The clambake would be open in less than a week. Our first private event, a wedding, was the next Saturday. It had been an enormous amount of work, but I’d held the bank at bay and we were ready for the season. All we needed was a little luck and good weather to save the clambake.
“We picked a band for the concert,” Stevie announced. “Take a listen.” He popped a CD into an old boom box and the room came alive. A swing band.
Perfect.
The music played and Stevie began to dance. He was a funny little man, with his potbelly and skinny ponytail. Not a picture of grace, but his joy was infectious. He pulled me from my chair and swung me around. Dan danced over to Bunnie and Bud took Vee’s hand.
We danced until the music stopped.
August
I left Bud and jogged out of the back harbor. In ten minutes, I had to be at the dock for the start of my workday.
My cell phone buzzed. I extracted it from my tote bag as I ran, then stopped dead. A strange number, but not a blocked one. When I answered, there was a moment of echoing quiet, and then a deep, familiar voice said, “Julia? Phil Johnson. I have the storage device.”
The photos on that device were the one thing that might exonerate Cabe. “Have you looked at the images? Can you see who left Stevie’s body under the firewood?” I was breathless from the anticipation and the running.

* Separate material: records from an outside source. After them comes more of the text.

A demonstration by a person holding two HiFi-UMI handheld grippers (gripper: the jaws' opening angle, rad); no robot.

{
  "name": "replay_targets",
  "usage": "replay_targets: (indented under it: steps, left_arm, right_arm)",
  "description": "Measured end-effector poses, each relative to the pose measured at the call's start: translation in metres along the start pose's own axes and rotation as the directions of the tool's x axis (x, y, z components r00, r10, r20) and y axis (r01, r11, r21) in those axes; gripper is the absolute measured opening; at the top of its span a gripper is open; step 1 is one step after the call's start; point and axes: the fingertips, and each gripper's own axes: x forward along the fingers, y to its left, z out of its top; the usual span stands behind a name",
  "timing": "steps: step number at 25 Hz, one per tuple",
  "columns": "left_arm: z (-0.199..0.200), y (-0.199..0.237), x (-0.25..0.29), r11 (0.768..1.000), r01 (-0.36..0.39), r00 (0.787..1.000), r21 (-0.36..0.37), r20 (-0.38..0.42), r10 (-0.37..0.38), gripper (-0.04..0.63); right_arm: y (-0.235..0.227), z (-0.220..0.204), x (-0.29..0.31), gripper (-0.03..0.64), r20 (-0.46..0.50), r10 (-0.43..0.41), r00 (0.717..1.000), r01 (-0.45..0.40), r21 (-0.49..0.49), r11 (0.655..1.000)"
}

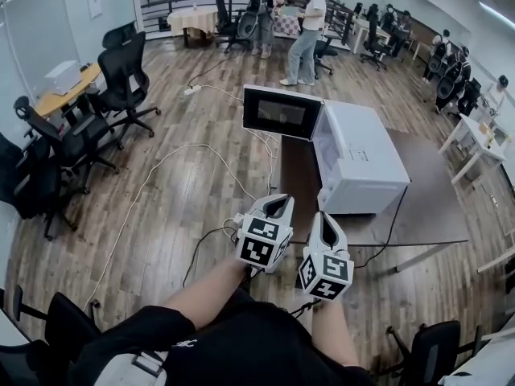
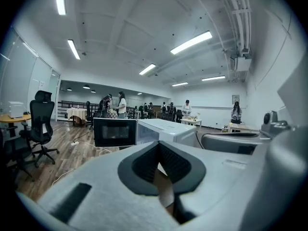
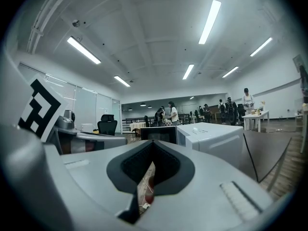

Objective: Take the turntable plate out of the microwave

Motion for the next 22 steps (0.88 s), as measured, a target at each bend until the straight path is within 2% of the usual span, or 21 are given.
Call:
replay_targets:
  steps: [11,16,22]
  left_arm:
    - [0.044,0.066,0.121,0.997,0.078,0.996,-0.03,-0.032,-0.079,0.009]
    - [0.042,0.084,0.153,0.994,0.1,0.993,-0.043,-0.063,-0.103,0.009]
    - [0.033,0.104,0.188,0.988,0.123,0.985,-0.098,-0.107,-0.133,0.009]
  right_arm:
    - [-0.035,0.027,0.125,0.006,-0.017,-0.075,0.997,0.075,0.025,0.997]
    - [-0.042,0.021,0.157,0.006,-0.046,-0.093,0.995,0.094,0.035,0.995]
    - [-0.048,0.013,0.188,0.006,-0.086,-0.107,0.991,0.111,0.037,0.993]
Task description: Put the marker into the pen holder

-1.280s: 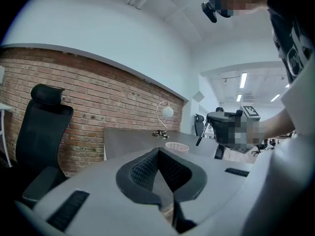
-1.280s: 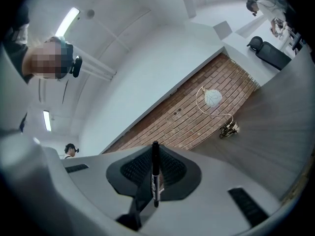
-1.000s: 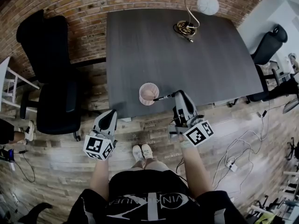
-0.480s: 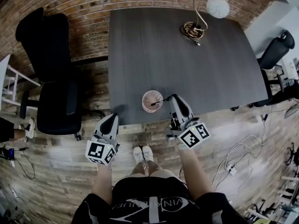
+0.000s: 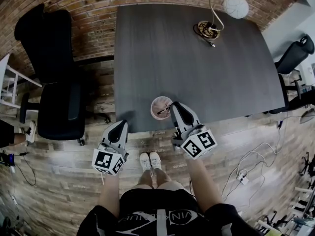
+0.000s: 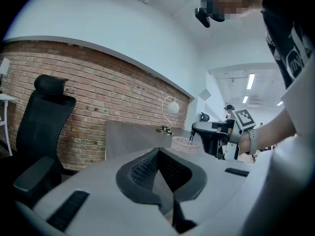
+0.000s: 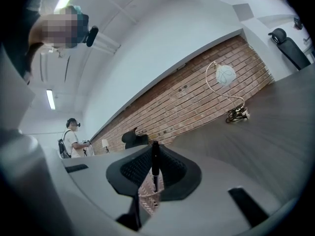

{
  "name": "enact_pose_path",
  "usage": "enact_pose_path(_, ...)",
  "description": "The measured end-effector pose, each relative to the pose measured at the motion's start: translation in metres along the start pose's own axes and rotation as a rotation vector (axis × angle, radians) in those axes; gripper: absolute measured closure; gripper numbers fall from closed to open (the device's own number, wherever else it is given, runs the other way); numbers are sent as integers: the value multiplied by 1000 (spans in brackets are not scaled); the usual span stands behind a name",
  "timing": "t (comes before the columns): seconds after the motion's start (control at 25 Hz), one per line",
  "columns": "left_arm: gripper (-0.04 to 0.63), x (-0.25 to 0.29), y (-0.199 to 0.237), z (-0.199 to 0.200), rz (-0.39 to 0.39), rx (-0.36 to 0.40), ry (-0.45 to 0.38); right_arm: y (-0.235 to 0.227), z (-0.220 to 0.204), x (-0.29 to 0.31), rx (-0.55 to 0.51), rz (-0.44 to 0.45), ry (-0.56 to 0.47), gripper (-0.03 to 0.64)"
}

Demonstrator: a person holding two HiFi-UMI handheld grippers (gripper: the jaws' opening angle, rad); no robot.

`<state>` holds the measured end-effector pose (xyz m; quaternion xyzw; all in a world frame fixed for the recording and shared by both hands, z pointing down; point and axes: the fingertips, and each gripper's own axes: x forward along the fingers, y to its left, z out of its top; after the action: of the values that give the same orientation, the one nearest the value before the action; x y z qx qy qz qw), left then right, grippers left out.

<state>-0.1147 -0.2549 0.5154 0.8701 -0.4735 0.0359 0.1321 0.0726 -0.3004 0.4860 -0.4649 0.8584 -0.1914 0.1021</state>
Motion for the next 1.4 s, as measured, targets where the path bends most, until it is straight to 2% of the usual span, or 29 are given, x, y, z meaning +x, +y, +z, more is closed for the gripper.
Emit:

“I have the storage device to give you, but it’s a longer story. I need to explain. Can you get up here, right away?”
I could. “Where are you?”
“I spent the night at a B&B here on the coast with my . . .”
I waited him for him to decide whether to use the word editor or girlfriend.
“With my girlfriend,” he finally said, “which is why I can reach you by cell phone. But I’m headed back to the blueberry barrens. There are just a few more days of raking.” He told me which field he’d be working in and gave directions.
“On my way.”
I rushed home and left a note for my mom that I was taking the car. I ran to my office and radioed Morrow Island. Livvie answered.